__WHAT YOU NEED TO DO__: Check each line of the listing for the string "stack". Copy those where it appears.
(DATA TO EXAMINE begins)
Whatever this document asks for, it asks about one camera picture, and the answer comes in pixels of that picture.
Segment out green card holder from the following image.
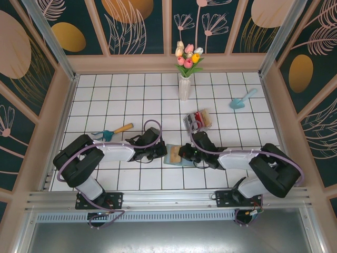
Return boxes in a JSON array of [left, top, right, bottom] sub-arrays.
[[162, 143, 195, 167]]

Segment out clear acrylic card box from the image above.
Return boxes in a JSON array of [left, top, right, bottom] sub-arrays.
[[183, 108, 213, 132]]

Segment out red credit card stack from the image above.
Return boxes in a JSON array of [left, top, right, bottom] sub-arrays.
[[194, 112, 205, 128]]

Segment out gold credit card stack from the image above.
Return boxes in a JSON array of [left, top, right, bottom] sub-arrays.
[[200, 110, 212, 127]]

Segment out light blue trowel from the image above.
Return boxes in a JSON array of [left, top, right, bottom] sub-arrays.
[[228, 88, 258, 110]]

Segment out white ribbed vase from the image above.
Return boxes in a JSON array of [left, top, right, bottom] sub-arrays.
[[178, 74, 191, 101]]

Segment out artificial tulip bouquet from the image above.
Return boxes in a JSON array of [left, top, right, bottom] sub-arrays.
[[174, 41, 205, 79]]

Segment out teal rake wooden handle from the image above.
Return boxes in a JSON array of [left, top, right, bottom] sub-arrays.
[[91, 123, 134, 142]]

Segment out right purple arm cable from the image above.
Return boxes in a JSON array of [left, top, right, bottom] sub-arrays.
[[188, 120, 306, 227]]

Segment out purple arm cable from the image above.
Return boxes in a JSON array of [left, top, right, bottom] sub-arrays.
[[188, 120, 306, 227], [57, 120, 162, 229]]

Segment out aluminium rail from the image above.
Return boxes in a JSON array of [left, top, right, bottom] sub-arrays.
[[25, 187, 314, 211]]

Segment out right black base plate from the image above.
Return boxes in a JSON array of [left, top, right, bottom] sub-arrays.
[[215, 190, 264, 209]]

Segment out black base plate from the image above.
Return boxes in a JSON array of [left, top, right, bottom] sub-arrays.
[[75, 191, 124, 210], [215, 190, 264, 209]]

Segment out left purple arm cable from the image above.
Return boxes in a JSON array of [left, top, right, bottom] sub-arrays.
[[57, 120, 162, 229]]

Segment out slotted grey cable duct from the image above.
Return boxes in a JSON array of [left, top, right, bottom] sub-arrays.
[[35, 210, 237, 222]]

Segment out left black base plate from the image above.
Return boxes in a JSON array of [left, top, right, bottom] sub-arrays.
[[75, 191, 124, 210]]

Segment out black round cable port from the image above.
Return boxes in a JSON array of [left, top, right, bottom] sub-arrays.
[[234, 209, 261, 227], [86, 212, 105, 229]]

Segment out aluminium corner post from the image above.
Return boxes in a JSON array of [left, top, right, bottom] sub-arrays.
[[22, 0, 80, 81], [257, 0, 309, 77]]

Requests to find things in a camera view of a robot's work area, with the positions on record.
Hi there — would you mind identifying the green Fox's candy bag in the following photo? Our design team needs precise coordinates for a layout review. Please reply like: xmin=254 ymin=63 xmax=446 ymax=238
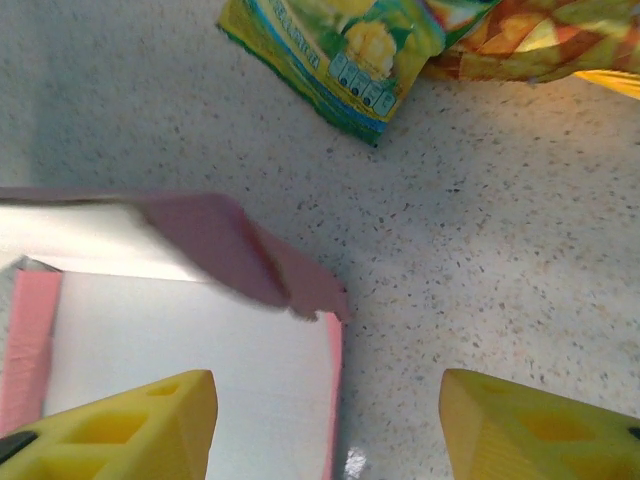
xmin=215 ymin=0 xmax=502 ymax=148

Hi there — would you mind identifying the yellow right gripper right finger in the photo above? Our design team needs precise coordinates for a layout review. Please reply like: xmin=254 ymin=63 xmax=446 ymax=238
xmin=438 ymin=368 xmax=640 ymax=480

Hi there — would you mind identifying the yellow orange candy bag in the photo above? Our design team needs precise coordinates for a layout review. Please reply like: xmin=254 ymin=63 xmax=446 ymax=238
xmin=422 ymin=0 xmax=640 ymax=101

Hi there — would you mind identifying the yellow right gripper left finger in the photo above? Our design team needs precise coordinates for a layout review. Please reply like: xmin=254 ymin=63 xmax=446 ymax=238
xmin=0 ymin=369 xmax=219 ymax=480

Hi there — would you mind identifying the pink paper box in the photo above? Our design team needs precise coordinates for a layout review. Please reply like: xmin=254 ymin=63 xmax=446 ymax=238
xmin=0 ymin=186 xmax=352 ymax=480

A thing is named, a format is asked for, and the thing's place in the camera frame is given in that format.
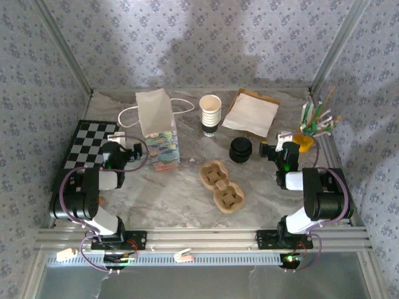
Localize left white wrist bracket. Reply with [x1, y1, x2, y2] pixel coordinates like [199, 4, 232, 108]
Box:
[107, 131, 126, 146]

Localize stack of white napkins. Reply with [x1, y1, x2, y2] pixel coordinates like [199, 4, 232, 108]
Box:
[226, 88, 281, 141]

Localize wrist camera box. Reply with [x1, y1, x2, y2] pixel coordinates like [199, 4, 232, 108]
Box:
[130, 141, 143, 161]
[259, 141, 277, 159]

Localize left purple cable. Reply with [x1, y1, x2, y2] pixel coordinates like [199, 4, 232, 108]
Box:
[57, 135, 149, 275]

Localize stack of paper cups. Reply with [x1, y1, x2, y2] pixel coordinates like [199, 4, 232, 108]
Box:
[198, 94, 223, 138]

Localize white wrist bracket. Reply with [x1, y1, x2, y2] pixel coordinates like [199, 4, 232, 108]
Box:
[107, 131, 126, 146]
[276, 131, 296, 152]

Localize black grey checkerboard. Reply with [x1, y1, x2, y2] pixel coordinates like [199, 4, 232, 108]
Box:
[51, 120, 121, 194]

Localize white paper napkin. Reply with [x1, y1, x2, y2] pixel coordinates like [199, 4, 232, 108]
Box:
[221, 93, 280, 138]

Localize black controller board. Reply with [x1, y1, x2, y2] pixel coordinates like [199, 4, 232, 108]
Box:
[102, 251, 138, 270]
[279, 252, 308, 270]

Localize aluminium frame post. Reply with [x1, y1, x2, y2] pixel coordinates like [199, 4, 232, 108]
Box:
[32, 0, 94, 94]
[309, 0, 373, 94]

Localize brown pulp cup carrier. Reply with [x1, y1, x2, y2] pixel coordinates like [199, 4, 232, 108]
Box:
[199, 159, 246, 215]

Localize right white wrist bracket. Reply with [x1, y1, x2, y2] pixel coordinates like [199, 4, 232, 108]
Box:
[276, 131, 296, 152]

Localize yellow straw holder cup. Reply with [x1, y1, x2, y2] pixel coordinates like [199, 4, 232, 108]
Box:
[292, 132, 315, 153]

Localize aluminium frame rail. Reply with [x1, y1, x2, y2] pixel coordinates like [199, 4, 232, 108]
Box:
[32, 226, 373, 254]

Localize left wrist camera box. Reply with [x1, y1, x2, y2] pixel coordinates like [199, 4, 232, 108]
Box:
[130, 141, 143, 161]

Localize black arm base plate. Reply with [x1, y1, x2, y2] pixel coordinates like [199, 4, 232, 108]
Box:
[256, 229, 314, 250]
[90, 230, 147, 252]

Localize white and pink tag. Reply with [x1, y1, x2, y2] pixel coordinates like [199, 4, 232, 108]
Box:
[173, 247, 194, 263]

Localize grey slotted cable duct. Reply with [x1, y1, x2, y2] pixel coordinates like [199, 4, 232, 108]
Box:
[45, 251, 309, 268]

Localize printed paper bag white handles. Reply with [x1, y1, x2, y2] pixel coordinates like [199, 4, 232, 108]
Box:
[117, 88, 196, 174]

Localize white and orange tag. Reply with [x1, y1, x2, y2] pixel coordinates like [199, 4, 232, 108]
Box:
[55, 247, 77, 262]

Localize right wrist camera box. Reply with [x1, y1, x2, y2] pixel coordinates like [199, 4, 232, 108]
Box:
[259, 141, 277, 159]

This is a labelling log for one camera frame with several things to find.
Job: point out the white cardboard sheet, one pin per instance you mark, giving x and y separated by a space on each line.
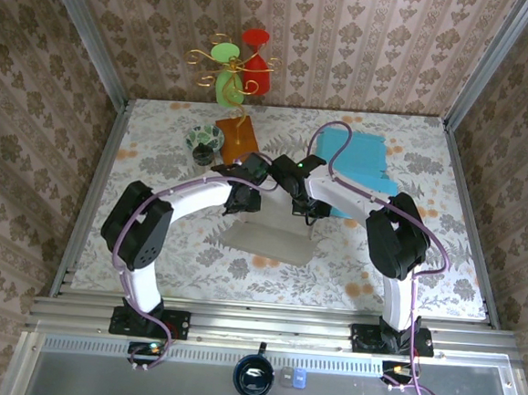
269 243

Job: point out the blue paper box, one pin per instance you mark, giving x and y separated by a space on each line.
358 159

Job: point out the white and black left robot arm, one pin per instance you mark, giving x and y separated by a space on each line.
195 196

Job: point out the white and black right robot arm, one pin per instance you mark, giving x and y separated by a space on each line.
346 195

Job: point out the floral tablecloth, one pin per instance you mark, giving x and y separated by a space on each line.
285 281

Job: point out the green plastic goblet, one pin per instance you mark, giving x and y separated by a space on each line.
224 89

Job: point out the red plastic goblet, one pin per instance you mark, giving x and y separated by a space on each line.
256 69

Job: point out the dark blue mug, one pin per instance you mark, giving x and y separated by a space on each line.
253 375

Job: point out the clear memory card case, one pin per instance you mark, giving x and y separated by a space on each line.
285 377

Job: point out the blue memory card case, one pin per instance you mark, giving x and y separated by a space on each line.
299 379

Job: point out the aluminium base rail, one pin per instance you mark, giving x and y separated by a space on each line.
272 328

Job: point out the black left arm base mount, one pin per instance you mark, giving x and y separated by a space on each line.
176 323

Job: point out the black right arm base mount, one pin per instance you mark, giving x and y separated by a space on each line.
365 338

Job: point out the aluminium frame post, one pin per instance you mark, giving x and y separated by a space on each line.
489 64
86 32

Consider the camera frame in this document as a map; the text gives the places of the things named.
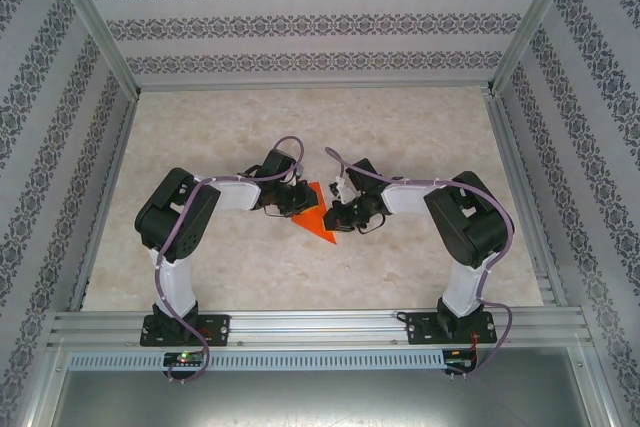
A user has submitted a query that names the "aluminium frame post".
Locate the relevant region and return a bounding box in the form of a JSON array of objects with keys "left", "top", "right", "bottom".
[
  {"left": 42, "top": 0, "right": 141, "bottom": 98},
  {"left": 487, "top": 0, "right": 584, "bottom": 96}
]

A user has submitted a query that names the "orange paper sheet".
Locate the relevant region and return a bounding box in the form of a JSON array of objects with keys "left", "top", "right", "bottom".
[{"left": 291, "top": 181, "right": 339, "bottom": 247}]

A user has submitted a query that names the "aluminium back rail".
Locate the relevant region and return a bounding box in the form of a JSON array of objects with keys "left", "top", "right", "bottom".
[{"left": 134, "top": 80, "right": 496, "bottom": 93}]

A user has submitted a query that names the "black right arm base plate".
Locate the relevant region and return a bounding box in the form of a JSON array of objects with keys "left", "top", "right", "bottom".
[{"left": 405, "top": 310, "right": 499, "bottom": 346}]

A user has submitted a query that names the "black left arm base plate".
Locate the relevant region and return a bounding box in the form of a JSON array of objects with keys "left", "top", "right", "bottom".
[{"left": 139, "top": 314, "right": 232, "bottom": 348}]

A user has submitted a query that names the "grey metal sheet panel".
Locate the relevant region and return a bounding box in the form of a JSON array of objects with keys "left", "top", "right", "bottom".
[{"left": 29, "top": 346, "right": 616, "bottom": 427}]

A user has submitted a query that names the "grey slotted cable duct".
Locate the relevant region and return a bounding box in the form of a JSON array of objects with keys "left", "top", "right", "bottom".
[{"left": 67, "top": 349, "right": 446, "bottom": 371}]

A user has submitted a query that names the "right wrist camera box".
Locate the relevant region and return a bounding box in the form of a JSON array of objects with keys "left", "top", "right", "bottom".
[{"left": 327, "top": 175, "right": 354, "bottom": 206}]

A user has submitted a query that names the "aluminium mounting rail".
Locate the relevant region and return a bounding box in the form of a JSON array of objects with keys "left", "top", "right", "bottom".
[{"left": 47, "top": 307, "right": 596, "bottom": 348}]

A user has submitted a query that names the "circuit board with green light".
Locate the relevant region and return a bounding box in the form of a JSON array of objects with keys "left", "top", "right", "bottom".
[{"left": 163, "top": 352, "right": 205, "bottom": 367}]

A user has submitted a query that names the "aluminium side rail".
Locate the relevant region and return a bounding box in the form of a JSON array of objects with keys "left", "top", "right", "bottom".
[
  {"left": 482, "top": 89, "right": 569, "bottom": 308},
  {"left": 67, "top": 96, "right": 141, "bottom": 311}
]

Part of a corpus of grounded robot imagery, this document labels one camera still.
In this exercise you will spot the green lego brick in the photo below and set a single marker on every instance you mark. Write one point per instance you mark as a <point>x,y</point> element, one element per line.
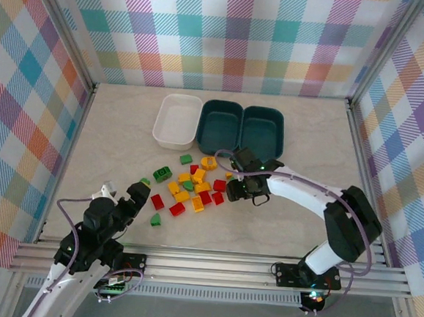
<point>155,220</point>
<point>145,180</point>
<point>185,159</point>
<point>187,186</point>

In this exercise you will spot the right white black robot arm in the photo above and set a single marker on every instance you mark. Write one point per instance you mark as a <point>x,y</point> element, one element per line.
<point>297,194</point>

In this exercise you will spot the yellow oval lego printed 120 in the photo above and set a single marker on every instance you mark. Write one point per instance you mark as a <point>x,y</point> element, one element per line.
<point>208,162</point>

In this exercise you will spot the teal plastic container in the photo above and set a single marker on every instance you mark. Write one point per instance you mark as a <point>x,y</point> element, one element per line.
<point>262,131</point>
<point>220,128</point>

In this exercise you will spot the white plastic container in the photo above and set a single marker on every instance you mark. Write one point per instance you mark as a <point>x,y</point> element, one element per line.
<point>174,120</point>

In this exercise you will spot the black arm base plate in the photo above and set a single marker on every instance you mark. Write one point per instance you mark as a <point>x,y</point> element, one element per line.
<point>287,274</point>
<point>134,262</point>

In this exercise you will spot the aluminium side rail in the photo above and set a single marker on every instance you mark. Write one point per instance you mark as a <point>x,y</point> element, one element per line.
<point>366,178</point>
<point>69,154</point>

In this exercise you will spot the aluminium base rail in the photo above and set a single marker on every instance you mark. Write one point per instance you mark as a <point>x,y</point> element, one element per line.
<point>207,268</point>

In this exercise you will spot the aluminium frame post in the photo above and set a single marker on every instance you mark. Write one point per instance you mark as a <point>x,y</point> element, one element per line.
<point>73,26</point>
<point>385,51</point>

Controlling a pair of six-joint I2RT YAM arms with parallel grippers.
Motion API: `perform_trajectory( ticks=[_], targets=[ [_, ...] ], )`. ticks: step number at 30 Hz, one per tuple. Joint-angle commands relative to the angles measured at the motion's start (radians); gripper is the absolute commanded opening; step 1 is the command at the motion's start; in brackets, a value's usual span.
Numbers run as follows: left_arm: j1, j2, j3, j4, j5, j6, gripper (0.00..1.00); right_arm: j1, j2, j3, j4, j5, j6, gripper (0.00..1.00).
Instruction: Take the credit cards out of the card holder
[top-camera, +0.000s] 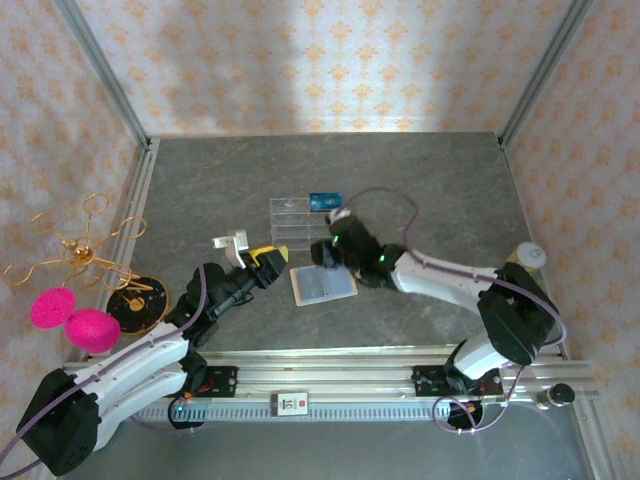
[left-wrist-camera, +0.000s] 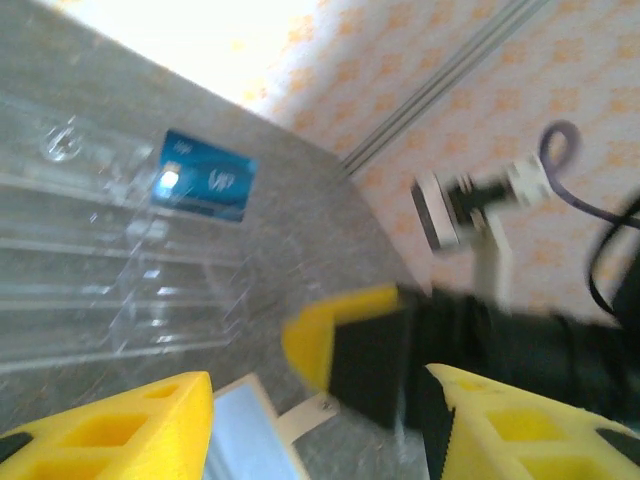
(DATA TO EXAMINE ends)
__ANSWER AREA__:
Segment out red credit card stack from the image above.
Segment out gold credit card stack from the image above.
Localize stack of white napkins. Reply with [x1, y1, x2, y2] pixel coordinates like [199, 4, 232, 108]
Localize stack of paper cups. Reply with [x1, y1, x2, y2] pixel coordinates like [199, 4, 232, 108]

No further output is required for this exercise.